Bath-based author, Elizabeth Jade, talks about her life and books.
Despite being diagnosed with Aspergers when she was 18 and struggling with depression and anxiety, Elizabeth Jade published her first children' book in 2017. Here is her story.
Tell us a little about you and life growing up in Somerset.
I was born in North Yorkshire in 1998, but moved to Somerset before I started pre-school. As my older brother is disabled and special needs, my parents felt it was important for me to go to school and spend time with children who weren’t facing additional challenges. Needless to say, things did not go well. By the time I was in year 2, the kids were bullying me; the teachers said I needed to pay more attention; and I would go home and relate what everyone had been doing in detail, but hadn’t a clue what the lessons were about. I waited a term and a half for the teaching assistant I was told I needed, but was only offered one when my older brother was moving on to high school. By this stage, the stress from being at school was making me physically unwell and my parents decided to keep me at home.
I struggled with depression and anxiety in my teens, and was referred to the children’s mental health team. While I found this an unpleasant experience, it was here that the possibility of Aspergers was suggested. As anxiety and depression are often found alongside Aspergers, it’s difficult to say if they are related to my autism or the result of my struggles in school; perhaps it’s a little of both.
Your parents home-schooled you from the age of 7 and noticed your unique slant on life. Do you think their encouragement and allowing you to follow your passions helped you develop your writing skills?
Absolutely! I used to read a lot, and as I got a bit older, I started to research things too. Writing was more of a problem. When I was younger, I could do spelling, punctuation or handwriting as individual exercises, but when I tried to combine these into a story, it all fell apart. So, one day, my mum said they didn’t matter anymore. She just wanted me to use the imagination I had shown in other areas to write a story. The only condition was it needed to legible. She even promised not to correct the spelling and punctuation, which was probably the hardest thing she has ever agreed to do. After a while, the ideas started to flow, and in the end, the problem was getting them to stop. I have folders full of story ideas and half written stories to prove it.
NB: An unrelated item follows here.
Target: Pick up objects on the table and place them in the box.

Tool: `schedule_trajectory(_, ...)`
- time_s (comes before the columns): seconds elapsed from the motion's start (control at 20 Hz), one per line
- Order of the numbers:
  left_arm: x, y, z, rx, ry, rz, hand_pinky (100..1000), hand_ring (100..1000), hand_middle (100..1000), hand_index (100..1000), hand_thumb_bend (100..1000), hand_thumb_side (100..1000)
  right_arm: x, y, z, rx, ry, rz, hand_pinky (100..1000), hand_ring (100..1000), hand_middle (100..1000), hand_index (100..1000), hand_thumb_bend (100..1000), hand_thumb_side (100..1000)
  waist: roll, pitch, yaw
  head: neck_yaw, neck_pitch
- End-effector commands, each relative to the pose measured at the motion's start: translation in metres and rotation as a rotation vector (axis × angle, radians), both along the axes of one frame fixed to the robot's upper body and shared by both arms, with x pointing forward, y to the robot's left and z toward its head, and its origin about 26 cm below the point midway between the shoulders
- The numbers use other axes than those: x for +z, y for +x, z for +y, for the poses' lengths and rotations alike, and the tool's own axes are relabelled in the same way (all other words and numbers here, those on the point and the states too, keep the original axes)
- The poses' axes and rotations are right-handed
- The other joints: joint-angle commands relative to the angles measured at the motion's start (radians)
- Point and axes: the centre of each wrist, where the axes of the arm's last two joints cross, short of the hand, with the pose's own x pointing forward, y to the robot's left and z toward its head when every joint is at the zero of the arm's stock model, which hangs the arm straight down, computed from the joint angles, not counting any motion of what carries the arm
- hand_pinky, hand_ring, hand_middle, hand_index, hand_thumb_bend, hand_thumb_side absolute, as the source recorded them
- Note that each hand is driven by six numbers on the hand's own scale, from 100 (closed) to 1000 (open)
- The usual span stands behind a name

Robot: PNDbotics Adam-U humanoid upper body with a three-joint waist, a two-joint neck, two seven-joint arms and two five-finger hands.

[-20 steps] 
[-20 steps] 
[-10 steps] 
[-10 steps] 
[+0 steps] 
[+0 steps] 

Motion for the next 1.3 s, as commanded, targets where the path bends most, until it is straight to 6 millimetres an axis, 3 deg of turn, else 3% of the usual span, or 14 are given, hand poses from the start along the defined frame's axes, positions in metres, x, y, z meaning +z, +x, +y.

You suffered with anxiety and depression at the age of 14. How important did books and writing become to you, and how much did they help you cope with your anxiety?
Anxiety and depression are hard enough as individual challenges, but when these opposites collide, it can be overwhelming. When my writing really started to flow, it was like fitting blinkers to a horse – my mental health issues were no longer the focus of my attention, but the story was. When you are creating you are immersed in the moment, and it becomes a form of escape from the real world. Writing became so much of a focus that I found it hard to switch it off to allow for the important things like food and sleep. I was often late for dinner or struggling to sleep at night. My brain just refused to switch off. Fortunately, I have tolerant parents who made allowances for my ‘eccentricities’.
At the time, I didn’t realise the stories I was creating weren’t just a way of escaping from my life, but a way of making sense of it. After I had published the first book in the Akea series in 2017, several people commented on the parallel between Akea’s journey of discovery and my own. This made me revisit the story, and now I can see it for myself.
I’ve really struggled with my mental health this year, but then 2020 has been a difficult year for many people. This has made it hard for me to write, so I’ve been using other forms of creativity to distract myself for a while. However, I am hopeful that I can turn this situation around and finish writing the third book in the Akea series, ready for publication next year.
At 18, you found out you suffer with Aspergers Syndrome (an autistic spectrum disorder). How did you feel when you found out the news?
Initially, I think I was relieved to know there was a reason for the struggles I had experienced in my life. I had spent a long time trying to fit in and measure up to what behaviour is expected of you by society. You wonder what’s the matter with you, why everything you do always seems to be wrong, and if you will ever achieve anything with your life, etc. I was relieved that I wasn’t alone in experiencing these struggles and spent a lot of time watching YouTube videos made by others with autism. Sometimes I would share these with my parents too.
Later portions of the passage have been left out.